The Center addressed the need for integration across scales and dimensions of systems. “Integration” requires that a multidisciplinary effort be marshaled for understanding complex hierarchical systems as a whole – beyond the characterization and cataloging of its parts.
‘Integration’ refers to either (1) the computational (methodological) integration of distinct datasets, or (2) the conceptual integration in the analysis of complex systems, which is paramount to understanding “why the whole is more than the sum of its parts” – the system level behaviors
Data collected from different approaches, notably, proteomics, transcriptomics, metabolomics, but also, digital micro-imaging, are captured by a variety of technologies and are presented in different structures and analyzed separately. Their functional interrelationship is still established semi-manually in most cases, which creates a bottleneck that prevents the strength of broad systems approaches to be fully realized — namely the generation of new hypotheses based on new patterns in the data, when confronted with different types of data.

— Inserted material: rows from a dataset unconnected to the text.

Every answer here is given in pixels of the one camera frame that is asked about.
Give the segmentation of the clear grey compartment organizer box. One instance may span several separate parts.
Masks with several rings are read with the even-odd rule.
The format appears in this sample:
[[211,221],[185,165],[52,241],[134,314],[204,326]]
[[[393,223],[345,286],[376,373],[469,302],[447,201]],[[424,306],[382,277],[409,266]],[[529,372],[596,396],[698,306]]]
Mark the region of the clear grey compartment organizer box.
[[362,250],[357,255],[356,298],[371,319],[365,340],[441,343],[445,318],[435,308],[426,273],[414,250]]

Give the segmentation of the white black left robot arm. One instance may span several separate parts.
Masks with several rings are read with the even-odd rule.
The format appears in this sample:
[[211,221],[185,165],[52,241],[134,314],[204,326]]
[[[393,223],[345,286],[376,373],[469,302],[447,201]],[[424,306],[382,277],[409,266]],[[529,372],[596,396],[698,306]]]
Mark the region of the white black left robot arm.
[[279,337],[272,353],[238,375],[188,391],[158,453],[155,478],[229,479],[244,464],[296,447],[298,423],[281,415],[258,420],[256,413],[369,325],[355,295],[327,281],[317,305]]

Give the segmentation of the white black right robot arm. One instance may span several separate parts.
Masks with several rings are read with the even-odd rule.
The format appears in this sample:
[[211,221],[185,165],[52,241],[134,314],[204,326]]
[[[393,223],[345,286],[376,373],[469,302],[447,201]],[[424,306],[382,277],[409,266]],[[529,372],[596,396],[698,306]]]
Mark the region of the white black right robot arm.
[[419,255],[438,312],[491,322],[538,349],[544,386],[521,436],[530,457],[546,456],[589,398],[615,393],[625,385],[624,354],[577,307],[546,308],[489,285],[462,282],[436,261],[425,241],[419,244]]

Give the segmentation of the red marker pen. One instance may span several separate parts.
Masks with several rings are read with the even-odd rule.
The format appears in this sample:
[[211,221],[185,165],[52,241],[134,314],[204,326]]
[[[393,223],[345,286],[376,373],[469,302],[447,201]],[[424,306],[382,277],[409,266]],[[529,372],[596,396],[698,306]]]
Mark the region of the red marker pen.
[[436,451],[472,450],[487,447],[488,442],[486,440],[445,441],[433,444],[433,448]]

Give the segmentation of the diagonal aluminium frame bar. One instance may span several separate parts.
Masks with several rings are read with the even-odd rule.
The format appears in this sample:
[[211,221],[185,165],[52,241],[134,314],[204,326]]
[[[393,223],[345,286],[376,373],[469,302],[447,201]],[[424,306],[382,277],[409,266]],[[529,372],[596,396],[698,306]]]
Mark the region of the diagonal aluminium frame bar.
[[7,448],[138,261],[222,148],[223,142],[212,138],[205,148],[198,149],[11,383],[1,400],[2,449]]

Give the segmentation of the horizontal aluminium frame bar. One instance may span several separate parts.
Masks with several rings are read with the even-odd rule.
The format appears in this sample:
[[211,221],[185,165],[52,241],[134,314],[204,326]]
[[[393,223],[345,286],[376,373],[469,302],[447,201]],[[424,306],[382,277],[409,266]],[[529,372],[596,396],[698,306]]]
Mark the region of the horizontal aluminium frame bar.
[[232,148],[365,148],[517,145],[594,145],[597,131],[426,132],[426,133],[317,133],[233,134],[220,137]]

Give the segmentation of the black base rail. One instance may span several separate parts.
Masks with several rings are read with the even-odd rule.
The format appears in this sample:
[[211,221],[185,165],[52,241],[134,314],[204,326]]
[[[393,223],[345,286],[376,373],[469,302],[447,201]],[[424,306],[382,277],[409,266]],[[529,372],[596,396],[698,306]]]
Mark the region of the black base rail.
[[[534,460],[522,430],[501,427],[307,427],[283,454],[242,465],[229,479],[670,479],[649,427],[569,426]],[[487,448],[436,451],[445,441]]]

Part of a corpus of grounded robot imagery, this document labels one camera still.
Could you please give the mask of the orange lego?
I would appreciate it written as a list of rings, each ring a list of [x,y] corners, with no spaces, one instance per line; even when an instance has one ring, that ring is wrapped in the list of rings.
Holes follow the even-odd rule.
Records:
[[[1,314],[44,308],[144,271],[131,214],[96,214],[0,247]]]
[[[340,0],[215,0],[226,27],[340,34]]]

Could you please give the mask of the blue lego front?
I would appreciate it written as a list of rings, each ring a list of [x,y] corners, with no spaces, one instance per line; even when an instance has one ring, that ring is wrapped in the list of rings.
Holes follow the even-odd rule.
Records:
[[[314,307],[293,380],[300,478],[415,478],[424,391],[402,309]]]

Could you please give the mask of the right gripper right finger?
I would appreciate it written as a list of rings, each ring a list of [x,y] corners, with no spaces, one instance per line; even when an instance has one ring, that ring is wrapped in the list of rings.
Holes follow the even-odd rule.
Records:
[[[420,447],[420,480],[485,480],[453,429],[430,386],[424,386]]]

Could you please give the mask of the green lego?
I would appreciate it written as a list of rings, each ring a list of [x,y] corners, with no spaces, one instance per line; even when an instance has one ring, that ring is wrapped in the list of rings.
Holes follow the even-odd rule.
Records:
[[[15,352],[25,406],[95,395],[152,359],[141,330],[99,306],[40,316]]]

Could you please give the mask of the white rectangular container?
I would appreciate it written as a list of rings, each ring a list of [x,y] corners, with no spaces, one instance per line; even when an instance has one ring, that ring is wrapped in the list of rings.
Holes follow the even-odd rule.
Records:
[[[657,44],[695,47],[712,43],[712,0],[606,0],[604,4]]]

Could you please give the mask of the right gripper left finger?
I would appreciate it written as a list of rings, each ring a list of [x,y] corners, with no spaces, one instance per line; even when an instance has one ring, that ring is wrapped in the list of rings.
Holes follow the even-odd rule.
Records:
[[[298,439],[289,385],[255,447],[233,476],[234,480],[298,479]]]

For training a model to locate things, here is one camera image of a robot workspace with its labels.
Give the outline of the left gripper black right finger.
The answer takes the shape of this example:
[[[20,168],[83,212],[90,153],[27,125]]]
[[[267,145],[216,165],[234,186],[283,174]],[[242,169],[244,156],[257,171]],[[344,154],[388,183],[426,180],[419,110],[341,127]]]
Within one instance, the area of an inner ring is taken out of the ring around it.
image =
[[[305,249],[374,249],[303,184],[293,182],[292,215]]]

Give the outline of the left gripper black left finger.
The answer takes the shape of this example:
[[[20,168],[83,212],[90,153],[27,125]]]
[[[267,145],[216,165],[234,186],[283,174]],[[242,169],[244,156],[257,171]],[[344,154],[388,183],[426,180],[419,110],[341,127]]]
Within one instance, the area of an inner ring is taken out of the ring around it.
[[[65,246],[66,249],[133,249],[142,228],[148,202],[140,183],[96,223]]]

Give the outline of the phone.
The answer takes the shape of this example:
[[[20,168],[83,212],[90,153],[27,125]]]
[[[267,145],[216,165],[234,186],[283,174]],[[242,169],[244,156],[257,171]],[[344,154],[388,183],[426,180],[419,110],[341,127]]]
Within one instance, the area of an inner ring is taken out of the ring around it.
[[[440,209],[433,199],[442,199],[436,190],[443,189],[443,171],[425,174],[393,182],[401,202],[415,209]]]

A central idea of systems biology is the parallel assessment of activity at all gene loci and the consequences of their expression, as epitomized by the ‘–omics’ approaches. The specific goal is an exhaustive measurement of most (if not all) of the elements of a particular type across the genome: transcriptome, proteome (including posttranslational modifications), interactome and metabolome, etc. These measurements do not, in themselves, constitute integration.
To address the challenge of integration for the Center we chose projects that:
- Cut across signaling, transcription and metabolism to build multiscale predictive models.
- Extend digitization of biology from molecules to single cells.
- Integrate molecular networks in the context of the formation of multicellular structures.